EXCERPTED RECORDS:
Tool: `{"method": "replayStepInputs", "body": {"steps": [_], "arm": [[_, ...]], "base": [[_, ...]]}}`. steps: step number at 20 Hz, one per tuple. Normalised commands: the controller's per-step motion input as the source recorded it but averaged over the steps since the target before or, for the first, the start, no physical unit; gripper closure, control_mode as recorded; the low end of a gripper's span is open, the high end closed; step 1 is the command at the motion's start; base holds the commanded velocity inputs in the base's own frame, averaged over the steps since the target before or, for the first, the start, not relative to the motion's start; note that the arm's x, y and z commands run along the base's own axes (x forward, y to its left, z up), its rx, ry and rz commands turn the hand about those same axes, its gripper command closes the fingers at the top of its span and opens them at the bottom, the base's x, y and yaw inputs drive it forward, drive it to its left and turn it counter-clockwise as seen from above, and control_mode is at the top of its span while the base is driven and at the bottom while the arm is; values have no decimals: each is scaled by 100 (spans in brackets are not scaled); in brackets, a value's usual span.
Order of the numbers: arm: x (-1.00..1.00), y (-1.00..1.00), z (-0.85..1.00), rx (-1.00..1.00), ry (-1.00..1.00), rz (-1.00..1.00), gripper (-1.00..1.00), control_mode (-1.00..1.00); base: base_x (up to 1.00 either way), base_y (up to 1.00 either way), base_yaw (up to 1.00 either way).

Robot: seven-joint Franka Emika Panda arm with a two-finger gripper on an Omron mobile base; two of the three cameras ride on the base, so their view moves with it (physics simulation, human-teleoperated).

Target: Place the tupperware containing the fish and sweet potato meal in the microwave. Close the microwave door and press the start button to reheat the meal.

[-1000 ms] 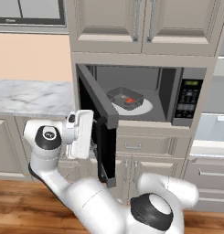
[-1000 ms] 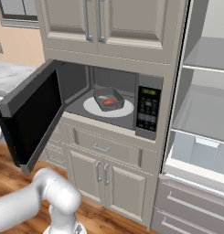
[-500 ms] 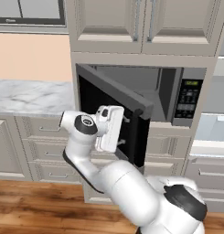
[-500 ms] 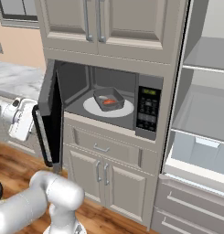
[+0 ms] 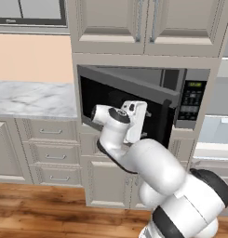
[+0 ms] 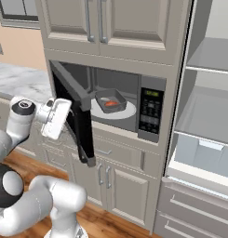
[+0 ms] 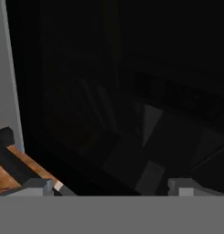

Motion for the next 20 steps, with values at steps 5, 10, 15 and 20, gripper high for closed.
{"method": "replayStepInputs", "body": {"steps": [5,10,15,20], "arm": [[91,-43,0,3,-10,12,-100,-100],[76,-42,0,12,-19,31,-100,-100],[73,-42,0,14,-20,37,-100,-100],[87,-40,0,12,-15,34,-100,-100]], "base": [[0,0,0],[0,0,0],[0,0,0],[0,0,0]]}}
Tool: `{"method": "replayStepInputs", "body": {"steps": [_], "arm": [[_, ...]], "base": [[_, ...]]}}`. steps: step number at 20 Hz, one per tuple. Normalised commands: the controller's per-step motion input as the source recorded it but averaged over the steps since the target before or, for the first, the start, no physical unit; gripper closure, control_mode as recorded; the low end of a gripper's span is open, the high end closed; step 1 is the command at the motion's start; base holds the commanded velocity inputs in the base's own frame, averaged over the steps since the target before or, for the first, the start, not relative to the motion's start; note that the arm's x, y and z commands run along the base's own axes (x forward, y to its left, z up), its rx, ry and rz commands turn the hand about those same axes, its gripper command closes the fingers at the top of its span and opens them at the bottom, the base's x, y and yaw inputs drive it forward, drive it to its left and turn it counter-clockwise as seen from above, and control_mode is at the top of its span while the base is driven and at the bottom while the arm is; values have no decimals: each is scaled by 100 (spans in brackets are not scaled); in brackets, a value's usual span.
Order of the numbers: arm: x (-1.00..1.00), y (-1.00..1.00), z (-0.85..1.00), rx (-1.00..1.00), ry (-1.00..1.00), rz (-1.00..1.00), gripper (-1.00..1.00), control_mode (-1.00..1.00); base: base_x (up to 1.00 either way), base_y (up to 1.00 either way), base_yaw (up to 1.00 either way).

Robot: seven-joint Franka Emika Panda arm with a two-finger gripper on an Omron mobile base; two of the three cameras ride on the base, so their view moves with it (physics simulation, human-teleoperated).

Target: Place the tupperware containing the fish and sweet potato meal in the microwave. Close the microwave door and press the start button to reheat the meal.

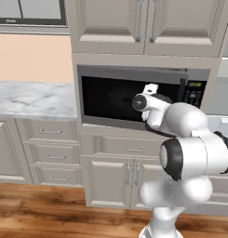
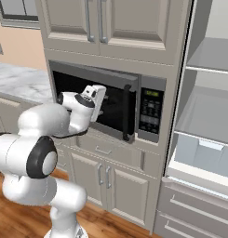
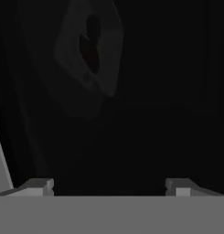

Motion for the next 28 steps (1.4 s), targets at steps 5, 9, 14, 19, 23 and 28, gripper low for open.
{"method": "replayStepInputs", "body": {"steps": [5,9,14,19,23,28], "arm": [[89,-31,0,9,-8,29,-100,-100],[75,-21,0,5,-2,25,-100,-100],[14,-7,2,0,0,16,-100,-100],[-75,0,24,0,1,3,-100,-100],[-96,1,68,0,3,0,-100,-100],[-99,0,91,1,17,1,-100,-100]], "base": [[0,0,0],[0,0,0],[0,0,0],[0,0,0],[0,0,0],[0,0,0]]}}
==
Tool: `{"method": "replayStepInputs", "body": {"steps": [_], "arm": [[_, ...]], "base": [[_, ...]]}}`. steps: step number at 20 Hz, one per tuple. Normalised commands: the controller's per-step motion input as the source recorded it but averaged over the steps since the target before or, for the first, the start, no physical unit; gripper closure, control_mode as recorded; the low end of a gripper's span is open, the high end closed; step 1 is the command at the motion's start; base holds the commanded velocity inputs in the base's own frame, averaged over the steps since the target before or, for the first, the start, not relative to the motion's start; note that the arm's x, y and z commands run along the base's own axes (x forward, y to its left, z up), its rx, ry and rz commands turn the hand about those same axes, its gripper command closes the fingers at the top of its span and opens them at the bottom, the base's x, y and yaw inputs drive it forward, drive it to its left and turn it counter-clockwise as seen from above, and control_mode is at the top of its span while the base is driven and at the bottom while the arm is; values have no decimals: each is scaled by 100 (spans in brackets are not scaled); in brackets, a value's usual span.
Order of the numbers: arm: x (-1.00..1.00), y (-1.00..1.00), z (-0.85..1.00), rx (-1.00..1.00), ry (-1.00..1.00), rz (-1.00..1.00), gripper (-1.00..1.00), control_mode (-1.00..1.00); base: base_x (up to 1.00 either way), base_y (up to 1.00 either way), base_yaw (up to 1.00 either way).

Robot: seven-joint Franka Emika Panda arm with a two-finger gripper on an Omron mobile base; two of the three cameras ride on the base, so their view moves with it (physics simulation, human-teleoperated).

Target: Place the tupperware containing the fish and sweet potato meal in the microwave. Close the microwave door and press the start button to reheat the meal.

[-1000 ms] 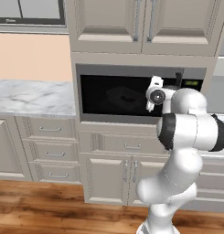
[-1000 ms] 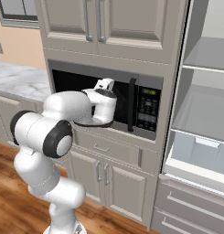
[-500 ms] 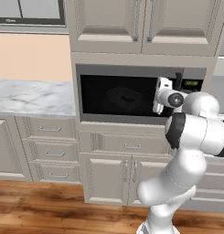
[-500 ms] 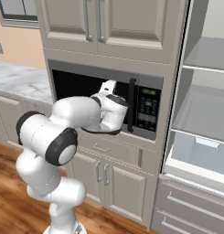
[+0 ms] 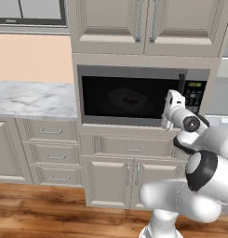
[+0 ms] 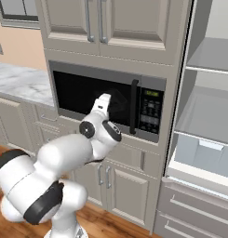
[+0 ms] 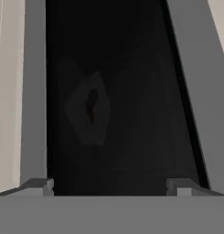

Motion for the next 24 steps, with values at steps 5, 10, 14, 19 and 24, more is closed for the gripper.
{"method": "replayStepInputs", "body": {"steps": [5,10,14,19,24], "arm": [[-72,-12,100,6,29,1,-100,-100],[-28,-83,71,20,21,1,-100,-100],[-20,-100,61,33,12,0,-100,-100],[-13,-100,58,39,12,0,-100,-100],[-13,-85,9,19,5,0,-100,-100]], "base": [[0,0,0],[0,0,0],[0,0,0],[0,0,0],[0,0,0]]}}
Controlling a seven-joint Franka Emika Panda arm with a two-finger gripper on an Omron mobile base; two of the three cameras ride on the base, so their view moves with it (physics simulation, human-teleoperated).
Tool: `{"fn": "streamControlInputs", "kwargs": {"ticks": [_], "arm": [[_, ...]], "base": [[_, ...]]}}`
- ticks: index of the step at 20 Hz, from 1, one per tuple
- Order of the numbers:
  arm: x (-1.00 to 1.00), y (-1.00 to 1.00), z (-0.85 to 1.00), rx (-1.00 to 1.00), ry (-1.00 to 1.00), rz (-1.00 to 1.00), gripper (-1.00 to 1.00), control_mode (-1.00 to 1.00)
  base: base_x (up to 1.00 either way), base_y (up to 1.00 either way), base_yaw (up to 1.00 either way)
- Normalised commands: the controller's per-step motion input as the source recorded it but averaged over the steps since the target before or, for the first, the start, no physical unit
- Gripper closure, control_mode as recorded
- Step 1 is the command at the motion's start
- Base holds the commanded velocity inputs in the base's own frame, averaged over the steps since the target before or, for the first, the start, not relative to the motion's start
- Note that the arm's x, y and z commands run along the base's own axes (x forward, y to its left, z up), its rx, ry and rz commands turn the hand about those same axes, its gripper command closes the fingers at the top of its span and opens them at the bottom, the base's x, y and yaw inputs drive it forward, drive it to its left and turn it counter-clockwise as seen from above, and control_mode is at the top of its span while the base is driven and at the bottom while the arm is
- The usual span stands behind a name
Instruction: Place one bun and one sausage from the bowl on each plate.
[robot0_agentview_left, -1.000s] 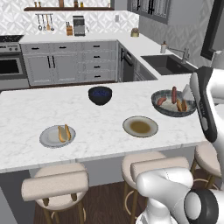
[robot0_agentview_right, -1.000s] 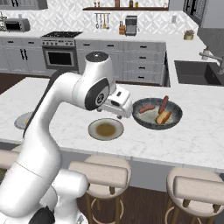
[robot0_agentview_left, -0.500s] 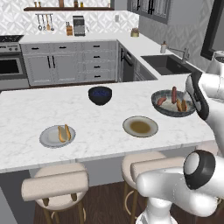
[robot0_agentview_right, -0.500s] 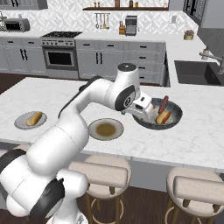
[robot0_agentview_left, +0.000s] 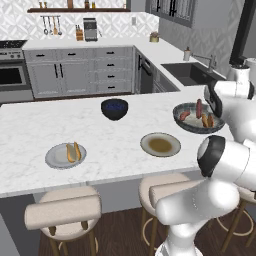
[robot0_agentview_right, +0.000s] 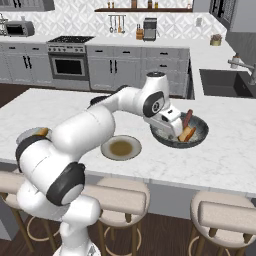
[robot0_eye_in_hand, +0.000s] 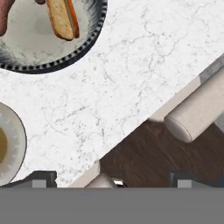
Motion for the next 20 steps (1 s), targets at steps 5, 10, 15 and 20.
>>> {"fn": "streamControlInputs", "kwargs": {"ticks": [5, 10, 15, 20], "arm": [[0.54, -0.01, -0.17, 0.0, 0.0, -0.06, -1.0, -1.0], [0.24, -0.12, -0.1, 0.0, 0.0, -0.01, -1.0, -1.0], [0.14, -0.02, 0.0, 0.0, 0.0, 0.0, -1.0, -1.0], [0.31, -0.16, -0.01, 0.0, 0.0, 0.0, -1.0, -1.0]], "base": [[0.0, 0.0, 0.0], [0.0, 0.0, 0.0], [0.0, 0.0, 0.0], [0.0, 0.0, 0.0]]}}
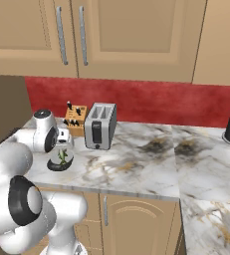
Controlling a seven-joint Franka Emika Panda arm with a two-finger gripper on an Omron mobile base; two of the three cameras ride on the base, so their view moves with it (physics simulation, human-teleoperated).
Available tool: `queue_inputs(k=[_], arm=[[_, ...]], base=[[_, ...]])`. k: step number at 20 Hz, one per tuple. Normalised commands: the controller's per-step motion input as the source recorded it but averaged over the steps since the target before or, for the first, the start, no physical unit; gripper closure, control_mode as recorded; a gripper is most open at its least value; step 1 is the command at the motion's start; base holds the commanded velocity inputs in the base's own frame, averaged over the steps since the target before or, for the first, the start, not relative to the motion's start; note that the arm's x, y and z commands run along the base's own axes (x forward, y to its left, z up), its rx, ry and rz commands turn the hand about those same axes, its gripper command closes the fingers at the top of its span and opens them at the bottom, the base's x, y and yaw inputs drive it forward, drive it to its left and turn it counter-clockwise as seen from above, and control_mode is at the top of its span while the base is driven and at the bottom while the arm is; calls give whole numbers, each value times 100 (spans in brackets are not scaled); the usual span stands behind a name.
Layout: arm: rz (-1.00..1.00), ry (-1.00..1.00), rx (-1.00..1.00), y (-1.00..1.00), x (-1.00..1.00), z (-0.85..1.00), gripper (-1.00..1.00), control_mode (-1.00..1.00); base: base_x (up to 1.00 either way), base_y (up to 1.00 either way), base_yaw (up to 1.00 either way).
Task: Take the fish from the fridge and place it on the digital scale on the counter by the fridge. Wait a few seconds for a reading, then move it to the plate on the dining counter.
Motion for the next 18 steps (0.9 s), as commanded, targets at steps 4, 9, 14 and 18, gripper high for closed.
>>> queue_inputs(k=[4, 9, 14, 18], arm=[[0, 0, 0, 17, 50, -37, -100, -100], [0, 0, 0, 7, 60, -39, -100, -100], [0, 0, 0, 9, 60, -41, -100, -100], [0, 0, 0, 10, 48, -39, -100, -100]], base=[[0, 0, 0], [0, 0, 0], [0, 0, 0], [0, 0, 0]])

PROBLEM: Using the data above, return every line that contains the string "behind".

OUTPUT BELOW:
- The usual span stands behind a name
Available tool: `queue_inputs(k=[_], arm=[[_, ...]], base=[[_, ...]])`. k: step number at 20 Hz, one per tuple. Normalised commands: the controller's per-step motion input as the source recorded it but averaged over the steps since the target before or, for the first, the start, no physical unit; gripper closure, control_mode as recorded; a gripper is most open at its least value; step 1 is the command at the motion's start; base holds the commanded velocity inputs in the base's own frame, averaged over the steps since the target before or, for the first, the start, not relative to the motion's start; note that the arm's x, y and z commands run along the base's own axes (x forward, y to its left, z up), its rx, ry and rz commands turn the hand about those same axes, its gripper command closes the fingers at the top of its span and opens them at the bottom, the base's x, y and yaw inputs drive it forward, drive it to its left and turn it counter-clockwise as seen from above, and control_mode is at the top of its span while the base is driven and at the bottom while the arm is; calls give whole numbers, each value times 100 (spans in brackets are not scaled); the usual span stands behind a name.

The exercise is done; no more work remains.